Dataset entries
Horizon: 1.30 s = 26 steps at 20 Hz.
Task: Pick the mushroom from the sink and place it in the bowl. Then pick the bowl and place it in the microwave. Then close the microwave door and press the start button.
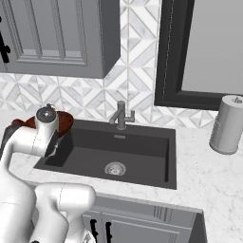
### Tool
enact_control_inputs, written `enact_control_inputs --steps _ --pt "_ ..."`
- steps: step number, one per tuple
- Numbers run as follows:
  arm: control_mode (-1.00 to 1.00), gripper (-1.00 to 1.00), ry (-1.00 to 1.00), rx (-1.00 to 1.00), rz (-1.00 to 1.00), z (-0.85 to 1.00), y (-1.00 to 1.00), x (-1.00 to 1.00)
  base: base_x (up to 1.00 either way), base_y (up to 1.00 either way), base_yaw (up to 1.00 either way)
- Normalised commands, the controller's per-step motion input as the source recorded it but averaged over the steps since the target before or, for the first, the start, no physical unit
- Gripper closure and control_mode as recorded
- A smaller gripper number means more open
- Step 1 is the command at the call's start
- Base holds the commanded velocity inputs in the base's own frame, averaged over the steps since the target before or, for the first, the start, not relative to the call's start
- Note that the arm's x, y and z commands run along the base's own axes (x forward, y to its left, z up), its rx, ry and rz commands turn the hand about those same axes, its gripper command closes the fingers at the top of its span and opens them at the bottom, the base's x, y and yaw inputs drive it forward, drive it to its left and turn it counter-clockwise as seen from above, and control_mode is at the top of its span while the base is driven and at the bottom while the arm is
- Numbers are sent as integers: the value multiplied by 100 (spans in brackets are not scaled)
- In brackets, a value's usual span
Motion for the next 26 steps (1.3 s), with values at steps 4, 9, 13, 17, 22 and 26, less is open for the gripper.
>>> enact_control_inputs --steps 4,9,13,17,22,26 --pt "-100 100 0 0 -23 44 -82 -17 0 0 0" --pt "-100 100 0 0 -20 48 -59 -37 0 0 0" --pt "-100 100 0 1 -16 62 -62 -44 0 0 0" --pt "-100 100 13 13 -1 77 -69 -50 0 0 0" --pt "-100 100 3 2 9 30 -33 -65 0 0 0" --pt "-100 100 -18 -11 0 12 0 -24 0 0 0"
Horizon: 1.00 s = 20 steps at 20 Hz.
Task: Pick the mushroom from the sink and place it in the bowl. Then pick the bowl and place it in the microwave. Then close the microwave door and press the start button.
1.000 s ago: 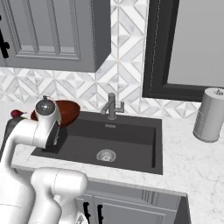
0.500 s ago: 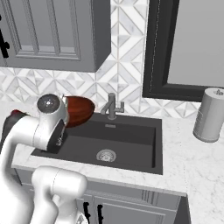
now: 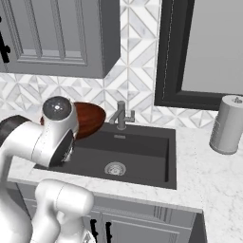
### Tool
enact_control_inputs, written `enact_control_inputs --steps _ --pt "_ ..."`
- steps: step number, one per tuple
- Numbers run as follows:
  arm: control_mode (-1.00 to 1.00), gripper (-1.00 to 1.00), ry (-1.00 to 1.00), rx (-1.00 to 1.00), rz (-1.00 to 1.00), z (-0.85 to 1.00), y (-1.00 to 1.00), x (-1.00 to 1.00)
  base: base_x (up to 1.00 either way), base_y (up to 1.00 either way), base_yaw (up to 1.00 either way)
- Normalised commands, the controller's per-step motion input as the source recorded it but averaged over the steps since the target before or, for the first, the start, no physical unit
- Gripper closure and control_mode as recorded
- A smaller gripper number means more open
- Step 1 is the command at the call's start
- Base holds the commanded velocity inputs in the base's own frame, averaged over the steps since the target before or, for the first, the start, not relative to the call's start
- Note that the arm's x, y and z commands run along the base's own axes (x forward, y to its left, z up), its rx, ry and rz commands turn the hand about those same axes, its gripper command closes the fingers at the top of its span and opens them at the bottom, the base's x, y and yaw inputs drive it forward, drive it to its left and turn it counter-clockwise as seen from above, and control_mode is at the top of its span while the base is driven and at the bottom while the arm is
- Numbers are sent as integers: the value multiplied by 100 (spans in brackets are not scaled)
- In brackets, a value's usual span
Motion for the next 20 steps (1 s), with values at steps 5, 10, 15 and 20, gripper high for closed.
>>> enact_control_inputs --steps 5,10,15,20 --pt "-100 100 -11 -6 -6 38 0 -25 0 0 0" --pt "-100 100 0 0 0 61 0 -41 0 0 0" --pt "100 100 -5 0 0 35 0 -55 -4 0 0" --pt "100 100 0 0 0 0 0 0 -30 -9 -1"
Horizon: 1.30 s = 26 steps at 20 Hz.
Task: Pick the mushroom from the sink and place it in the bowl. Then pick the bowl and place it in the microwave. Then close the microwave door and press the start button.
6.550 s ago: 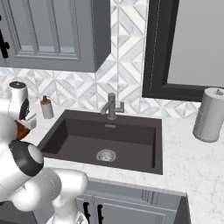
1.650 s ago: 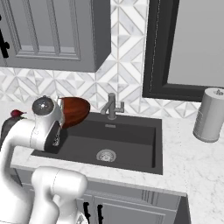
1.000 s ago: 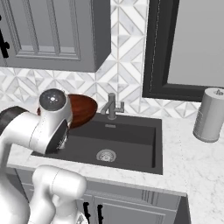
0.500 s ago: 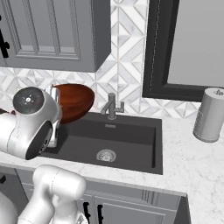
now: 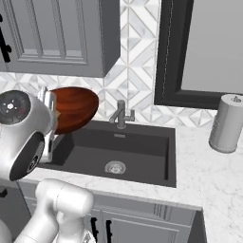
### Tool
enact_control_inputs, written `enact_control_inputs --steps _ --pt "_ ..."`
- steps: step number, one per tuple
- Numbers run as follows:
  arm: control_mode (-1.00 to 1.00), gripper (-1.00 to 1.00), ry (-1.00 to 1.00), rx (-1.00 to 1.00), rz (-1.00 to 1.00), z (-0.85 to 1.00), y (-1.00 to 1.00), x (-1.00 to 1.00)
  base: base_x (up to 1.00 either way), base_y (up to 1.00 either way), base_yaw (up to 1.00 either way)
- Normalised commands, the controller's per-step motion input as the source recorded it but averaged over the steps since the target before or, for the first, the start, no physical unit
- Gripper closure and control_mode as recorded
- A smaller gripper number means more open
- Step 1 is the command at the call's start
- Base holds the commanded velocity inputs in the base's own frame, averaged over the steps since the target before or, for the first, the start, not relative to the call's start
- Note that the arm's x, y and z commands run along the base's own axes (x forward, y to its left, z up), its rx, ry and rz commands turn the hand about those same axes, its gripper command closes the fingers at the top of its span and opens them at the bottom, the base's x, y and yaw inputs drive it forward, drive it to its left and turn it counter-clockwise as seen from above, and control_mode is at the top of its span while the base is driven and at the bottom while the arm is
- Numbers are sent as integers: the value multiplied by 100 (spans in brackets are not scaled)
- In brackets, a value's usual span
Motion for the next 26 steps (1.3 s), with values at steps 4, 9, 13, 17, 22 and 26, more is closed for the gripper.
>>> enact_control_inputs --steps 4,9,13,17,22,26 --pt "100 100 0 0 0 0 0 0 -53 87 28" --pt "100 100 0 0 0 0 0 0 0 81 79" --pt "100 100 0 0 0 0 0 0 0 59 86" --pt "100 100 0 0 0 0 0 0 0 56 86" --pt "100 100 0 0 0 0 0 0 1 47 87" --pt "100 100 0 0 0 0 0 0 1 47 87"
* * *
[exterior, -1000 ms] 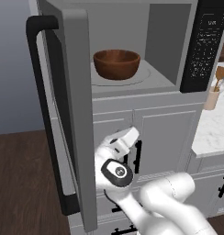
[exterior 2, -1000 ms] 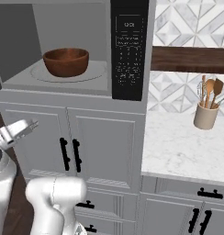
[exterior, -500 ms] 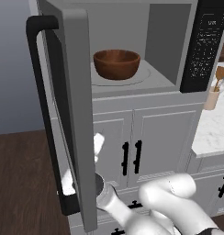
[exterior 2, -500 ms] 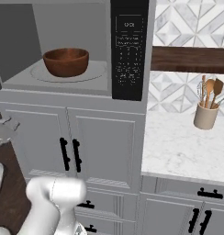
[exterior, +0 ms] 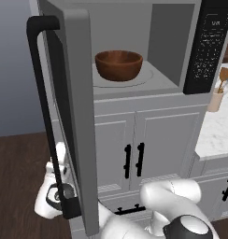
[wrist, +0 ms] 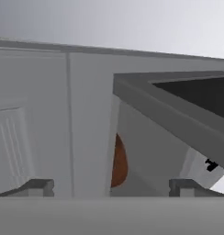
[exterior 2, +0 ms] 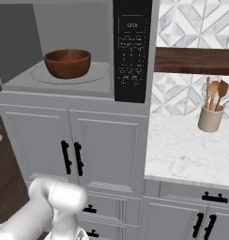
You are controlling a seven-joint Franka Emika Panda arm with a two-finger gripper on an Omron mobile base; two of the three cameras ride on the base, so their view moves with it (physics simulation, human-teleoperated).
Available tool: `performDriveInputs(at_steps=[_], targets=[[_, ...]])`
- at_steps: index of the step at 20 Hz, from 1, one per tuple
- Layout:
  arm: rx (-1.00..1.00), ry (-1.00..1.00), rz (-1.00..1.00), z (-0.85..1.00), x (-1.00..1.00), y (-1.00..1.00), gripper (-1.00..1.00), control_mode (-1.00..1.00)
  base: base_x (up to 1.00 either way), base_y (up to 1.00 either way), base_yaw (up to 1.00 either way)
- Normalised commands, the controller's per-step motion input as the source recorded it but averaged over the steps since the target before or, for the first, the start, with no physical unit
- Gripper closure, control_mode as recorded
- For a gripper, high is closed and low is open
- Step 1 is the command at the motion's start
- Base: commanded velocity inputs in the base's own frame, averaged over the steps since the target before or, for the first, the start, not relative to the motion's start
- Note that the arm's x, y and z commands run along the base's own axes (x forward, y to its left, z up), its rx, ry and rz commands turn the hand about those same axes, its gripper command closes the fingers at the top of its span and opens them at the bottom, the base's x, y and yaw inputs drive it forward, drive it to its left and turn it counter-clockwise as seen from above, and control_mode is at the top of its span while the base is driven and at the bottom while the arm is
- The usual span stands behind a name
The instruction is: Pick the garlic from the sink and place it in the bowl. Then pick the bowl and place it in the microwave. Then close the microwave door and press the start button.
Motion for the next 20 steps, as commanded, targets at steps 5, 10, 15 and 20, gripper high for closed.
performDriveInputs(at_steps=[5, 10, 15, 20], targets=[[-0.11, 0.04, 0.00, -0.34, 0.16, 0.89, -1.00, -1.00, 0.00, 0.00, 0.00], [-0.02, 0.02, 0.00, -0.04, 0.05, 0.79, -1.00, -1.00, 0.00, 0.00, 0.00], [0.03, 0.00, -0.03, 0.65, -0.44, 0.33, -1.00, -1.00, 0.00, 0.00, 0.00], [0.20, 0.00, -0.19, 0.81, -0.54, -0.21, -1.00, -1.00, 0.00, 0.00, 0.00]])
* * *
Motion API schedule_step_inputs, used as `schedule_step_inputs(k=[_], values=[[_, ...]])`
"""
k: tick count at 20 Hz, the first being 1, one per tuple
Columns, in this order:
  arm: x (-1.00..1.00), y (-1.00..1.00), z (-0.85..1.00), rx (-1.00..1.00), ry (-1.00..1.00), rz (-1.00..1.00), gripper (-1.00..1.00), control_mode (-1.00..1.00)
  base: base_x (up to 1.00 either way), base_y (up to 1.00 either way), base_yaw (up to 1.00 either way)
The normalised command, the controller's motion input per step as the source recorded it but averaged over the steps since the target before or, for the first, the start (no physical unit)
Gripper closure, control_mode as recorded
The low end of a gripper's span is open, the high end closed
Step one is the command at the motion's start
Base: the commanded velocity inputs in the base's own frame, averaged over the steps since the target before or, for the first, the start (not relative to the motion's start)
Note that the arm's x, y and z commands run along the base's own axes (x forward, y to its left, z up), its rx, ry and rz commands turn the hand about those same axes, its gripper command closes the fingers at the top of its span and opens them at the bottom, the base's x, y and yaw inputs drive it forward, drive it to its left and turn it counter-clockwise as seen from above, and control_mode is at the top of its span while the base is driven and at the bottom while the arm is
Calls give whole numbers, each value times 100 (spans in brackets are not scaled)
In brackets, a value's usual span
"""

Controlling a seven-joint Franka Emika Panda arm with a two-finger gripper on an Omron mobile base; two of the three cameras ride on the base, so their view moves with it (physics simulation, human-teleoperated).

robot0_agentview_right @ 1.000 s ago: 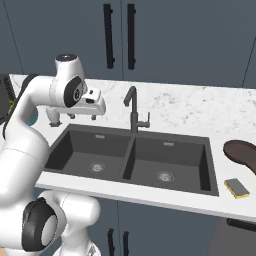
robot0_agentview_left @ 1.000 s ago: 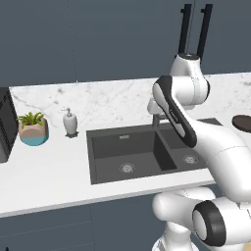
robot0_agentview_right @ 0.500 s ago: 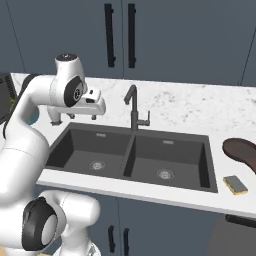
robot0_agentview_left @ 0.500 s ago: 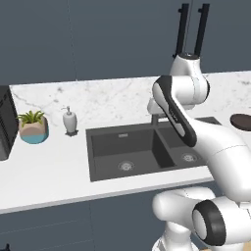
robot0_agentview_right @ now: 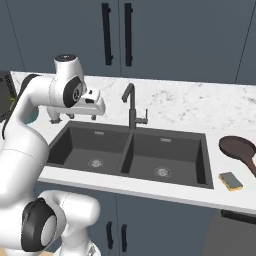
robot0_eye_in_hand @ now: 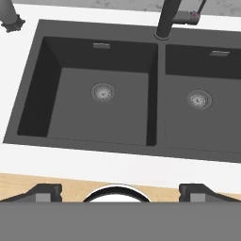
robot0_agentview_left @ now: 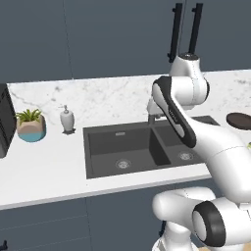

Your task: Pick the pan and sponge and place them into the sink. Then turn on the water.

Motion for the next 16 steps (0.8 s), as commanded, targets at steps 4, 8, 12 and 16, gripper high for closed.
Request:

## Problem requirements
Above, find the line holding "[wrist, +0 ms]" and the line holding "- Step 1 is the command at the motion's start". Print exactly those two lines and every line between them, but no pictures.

## Written response
[wrist, +0 ms] 
[exterior 2, +0 ms] 
You are controlling a seven-joint Franka Emika Panda arm with a two-finger gripper on an Omron mobile base; two of the three cameras ride on the base, so their view moves with it (physics simulation, human-teleoperated).
Available tool: `performDriveInputs(at_steps=[_], targets=[[_, ...]])`
- at_steps: index of the step at 20 Hz, from 1, one per tuple
- Layout:
  arm: rx (-1.00..1.00), ry (-1.00..1.00), rz (-1.00..1.00), z (-0.85..1.00), x (-1.00..1.00), y (-1.00..1.00), gripper (-1.00..1.00), control_mode (-1.00..1.00)
  base: base_x (up to 1.00 either way), base_y (up to 1.00 either way), base_yaw (up to 1.00 either way)
- Normalised commands, the controller's per-step motion input as the source recorded it but averaged over the steps since the target before or, for the first, the start, with no physical unit
- Gripper closure, control_mode as recorded
- For a gripper, high is closed and low is open
- Step 1 is the command at the motion's start

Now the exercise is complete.